### Exercise details
Your reproduction of the entries should be exact and should contain no pictures.

### Dataset excerpts

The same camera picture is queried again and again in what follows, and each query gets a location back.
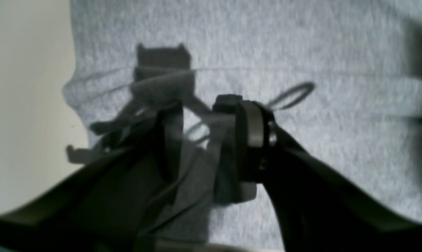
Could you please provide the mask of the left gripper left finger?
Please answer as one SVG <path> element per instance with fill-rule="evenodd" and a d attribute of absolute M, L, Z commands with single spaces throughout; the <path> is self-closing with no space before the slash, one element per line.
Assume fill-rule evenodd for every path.
<path fill-rule="evenodd" d="M 170 102 L 109 137 L 109 153 L 36 200 L 0 216 L 0 246 L 17 252 L 133 252 L 139 229 L 172 204 L 183 107 Z"/>

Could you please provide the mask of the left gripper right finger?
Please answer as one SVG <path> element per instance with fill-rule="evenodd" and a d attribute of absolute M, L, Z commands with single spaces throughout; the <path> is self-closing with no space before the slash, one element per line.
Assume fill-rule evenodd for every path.
<path fill-rule="evenodd" d="M 287 252 L 422 252 L 422 224 L 307 152 L 267 107 L 226 94 L 217 96 L 213 112 L 235 117 L 232 175 L 263 185 Z"/>

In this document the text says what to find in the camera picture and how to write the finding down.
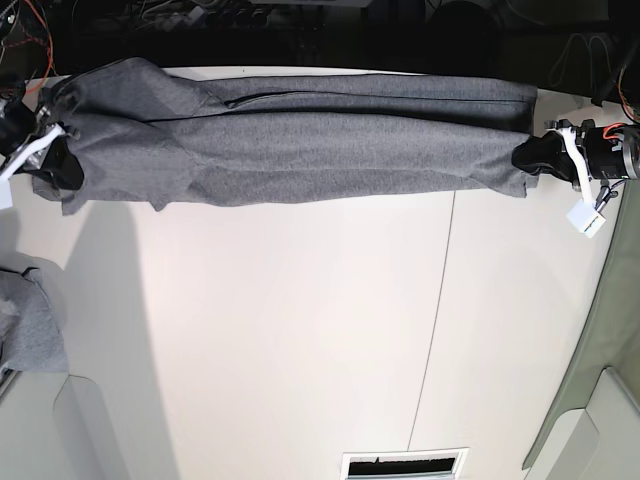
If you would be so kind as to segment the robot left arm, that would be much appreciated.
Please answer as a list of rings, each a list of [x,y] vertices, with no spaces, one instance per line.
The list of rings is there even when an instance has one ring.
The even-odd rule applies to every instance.
[[[624,91],[625,74],[639,53],[634,38],[609,77],[593,91],[591,102],[602,106],[617,94],[625,119],[598,126],[593,119],[575,125],[567,119],[545,123],[546,133],[517,147],[511,163],[532,175],[550,175],[579,191],[583,201],[601,211],[618,195],[617,189],[639,179],[639,104]]]

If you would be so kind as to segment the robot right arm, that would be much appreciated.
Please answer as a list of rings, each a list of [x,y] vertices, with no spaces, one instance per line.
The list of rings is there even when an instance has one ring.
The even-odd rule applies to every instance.
[[[28,174],[77,191],[84,172],[70,152],[72,131],[54,113],[46,87],[55,73],[53,38],[36,1],[1,3],[1,180]]]

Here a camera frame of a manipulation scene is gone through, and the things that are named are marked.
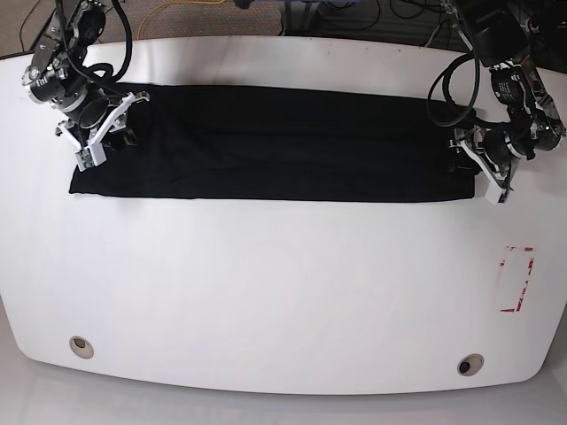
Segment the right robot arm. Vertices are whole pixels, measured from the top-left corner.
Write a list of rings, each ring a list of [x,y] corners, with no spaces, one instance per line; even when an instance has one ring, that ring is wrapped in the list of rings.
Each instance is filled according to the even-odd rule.
[[[106,62],[85,66],[88,47],[103,33],[106,6],[99,1],[57,1],[31,49],[31,64],[22,85],[38,104],[48,103],[67,116],[55,129],[68,133],[80,150],[125,100],[115,84],[126,74],[133,53],[133,36],[126,13],[112,2],[125,35],[125,55],[119,70]]]

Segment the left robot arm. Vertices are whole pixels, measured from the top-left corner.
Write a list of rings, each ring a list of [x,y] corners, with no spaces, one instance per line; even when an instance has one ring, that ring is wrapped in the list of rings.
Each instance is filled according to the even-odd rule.
[[[433,82],[440,87],[451,118],[435,116],[432,101],[426,101],[431,121],[455,131],[455,144],[492,174],[503,180],[520,159],[531,160],[537,151],[552,151],[566,137],[553,98],[548,94],[532,61],[524,30],[504,1],[444,1],[442,7],[454,16],[469,51],[453,60]],[[458,105],[451,96],[454,71],[474,63],[470,101]],[[496,100],[505,106],[506,122],[482,120],[474,105],[480,88],[480,70],[486,68]]]

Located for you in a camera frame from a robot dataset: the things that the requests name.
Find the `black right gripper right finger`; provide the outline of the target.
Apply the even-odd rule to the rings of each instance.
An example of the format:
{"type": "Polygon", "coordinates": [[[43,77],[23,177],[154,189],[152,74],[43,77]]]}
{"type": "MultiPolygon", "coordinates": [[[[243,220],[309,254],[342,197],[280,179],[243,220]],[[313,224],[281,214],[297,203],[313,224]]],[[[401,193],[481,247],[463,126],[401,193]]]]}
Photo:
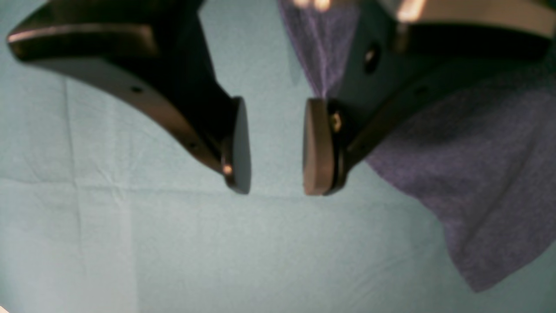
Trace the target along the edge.
{"type": "Polygon", "coordinates": [[[345,186],[350,170],[427,104],[534,65],[555,37],[550,0],[362,0],[339,88],[308,99],[303,186],[345,186]]]}

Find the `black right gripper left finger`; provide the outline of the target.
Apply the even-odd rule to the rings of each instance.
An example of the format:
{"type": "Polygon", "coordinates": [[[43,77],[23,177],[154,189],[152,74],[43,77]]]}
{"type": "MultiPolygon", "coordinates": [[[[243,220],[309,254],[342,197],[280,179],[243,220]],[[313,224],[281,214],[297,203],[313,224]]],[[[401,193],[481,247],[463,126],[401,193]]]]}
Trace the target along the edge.
{"type": "Polygon", "coordinates": [[[201,0],[49,0],[7,35],[14,57],[141,111],[238,194],[252,185],[248,114],[216,79],[201,0]]]}

### Response below
The same camera picture is queried again and again in what follows, and each query gets a location back.
Could you please provide the mask of the left gripper left finger?
Please answer as one SVG <path> element per instance with fill-rule="evenodd" and a d attribute of absolute M, L, Z commands with single spaces throughout; the <path> is self-closing with no space before the slash, one element per line.
Assume fill-rule evenodd for every path.
<path fill-rule="evenodd" d="M 170 102 L 109 137 L 109 153 L 36 200 L 0 216 L 0 246 L 17 252 L 133 252 L 139 229 L 172 204 L 183 107 Z"/>

Could you please provide the mask of the left gripper right finger?
Please answer as one SVG <path> element per instance with fill-rule="evenodd" and a d attribute of absolute M, L, Z commands with single spaces throughout; the <path> is self-closing with no space before the slash, one element per line.
Assume fill-rule evenodd for every path.
<path fill-rule="evenodd" d="M 287 252 L 422 252 L 422 224 L 307 152 L 267 107 L 226 94 L 217 96 L 213 112 L 235 117 L 232 175 L 263 185 Z"/>

In this document the text says what to find in the camera picture and how to write the finding down.
If you would be so kind as to segment the robot left arm, that would be much appreciated.
Please answer as a list of rings, each a list of [x,y] vertices, with no spaces, one instance per line.
The list of rings is there even when an instance has one ring.
The even-odd rule applies to every instance.
[[[624,91],[625,74],[639,53],[634,38],[609,77],[593,91],[591,102],[602,106],[617,94],[625,119],[598,126],[593,119],[575,125],[567,119],[545,123],[546,133],[517,147],[511,163],[532,175],[550,175],[579,191],[583,201],[601,211],[618,195],[617,189],[639,179],[639,104]]]

If you would be so kind as to segment the robot right arm, that would be much appreciated.
Please answer as a list of rings, each a list of [x,y] vertices, with no spaces, one instance per line.
The list of rings is there even when an instance has one ring.
The even-odd rule applies to every instance.
[[[28,174],[77,191],[84,172],[70,152],[72,131],[54,113],[46,87],[55,73],[53,38],[36,1],[1,3],[1,180]]]

Here a camera frame of a manipulation scene is gone through, and the things that are named are marked.
Segment the right robot arm. Vertices are whole pixels, measured from the top-left corner.
Write a list of rings, each ring a list of [x,y] corners, with no spaces, one instance per line; even when an instance has one ring, that ring is wrapped in the list of rings.
Each instance is filled according to the even-odd rule.
[[[106,62],[85,66],[88,47],[103,33],[106,6],[99,1],[57,1],[31,49],[31,64],[22,85],[38,104],[48,103],[67,116],[55,129],[68,133],[80,150],[125,100],[115,84],[126,74],[133,53],[133,36],[126,13],[112,2],[125,35],[125,55],[119,70]]]

Segment the left robot arm. Vertices are whole pixels, measured from the top-left corner.
Write a list of rings, each ring a list of [x,y] corners, with no spaces, one instance per line; even when an instance has one ring, that ring is wrapped in the list of rings.
Each instance is filled according to the even-odd rule.
[[[433,82],[440,87],[451,118],[435,116],[432,101],[426,101],[431,121],[455,131],[455,144],[492,174],[503,180],[520,159],[531,160],[537,151],[552,151],[566,137],[553,98],[548,94],[532,61],[524,30],[504,1],[444,1],[442,7],[454,16],[469,51],[453,60]],[[458,105],[451,96],[454,71],[474,63],[470,101]],[[496,100],[505,106],[506,122],[482,120],[474,105],[480,88],[480,70],[486,68]]]

Located for you in a camera frame from a robot dataset: the things that the requests name.
Find the `black right gripper right finger`; provide the outline of the target.
Apply the even-odd rule to the rings of each instance.
An example of the format:
{"type": "Polygon", "coordinates": [[[43,77],[23,177],[154,189],[152,74],[43,77]]]}
{"type": "MultiPolygon", "coordinates": [[[[243,220],[309,254],[342,197],[280,179],[243,220]],[[313,224],[281,214],[297,203],[313,224]]],[[[401,193],[481,247],[463,126],[401,193]]]]}
Photo:
Trace the target along the edge.
{"type": "Polygon", "coordinates": [[[345,186],[350,170],[427,104],[534,65],[555,37],[550,0],[362,0],[339,88],[308,99],[303,186],[345,186]]]}

Find the `black right gripper left finger`; provide the outline of the target.
Apply the even-odd rule to the rings of each instance.
An example of the format:
{"type": "Polygon", "coordinates": [[[43,77],[23,177],[154,189],[152,74],[43,77]]]}
{"type": "MultiPolygon", "coordinates": [[[[243,220],[309,254],[342,197],[280,179],[243,220]],[[313,224],[281,214],[297,203],[313,224]]],[[[401,193],[481,247],[463,126],[401,193]]]]}
Trace the target along the edge.
{"type": "Polygon", "coordinates": [[[201,0],[49,0],[7,35],[14,57],[141,111],[238,194],[252,185],[248,114],[216,79],[201,0]]]}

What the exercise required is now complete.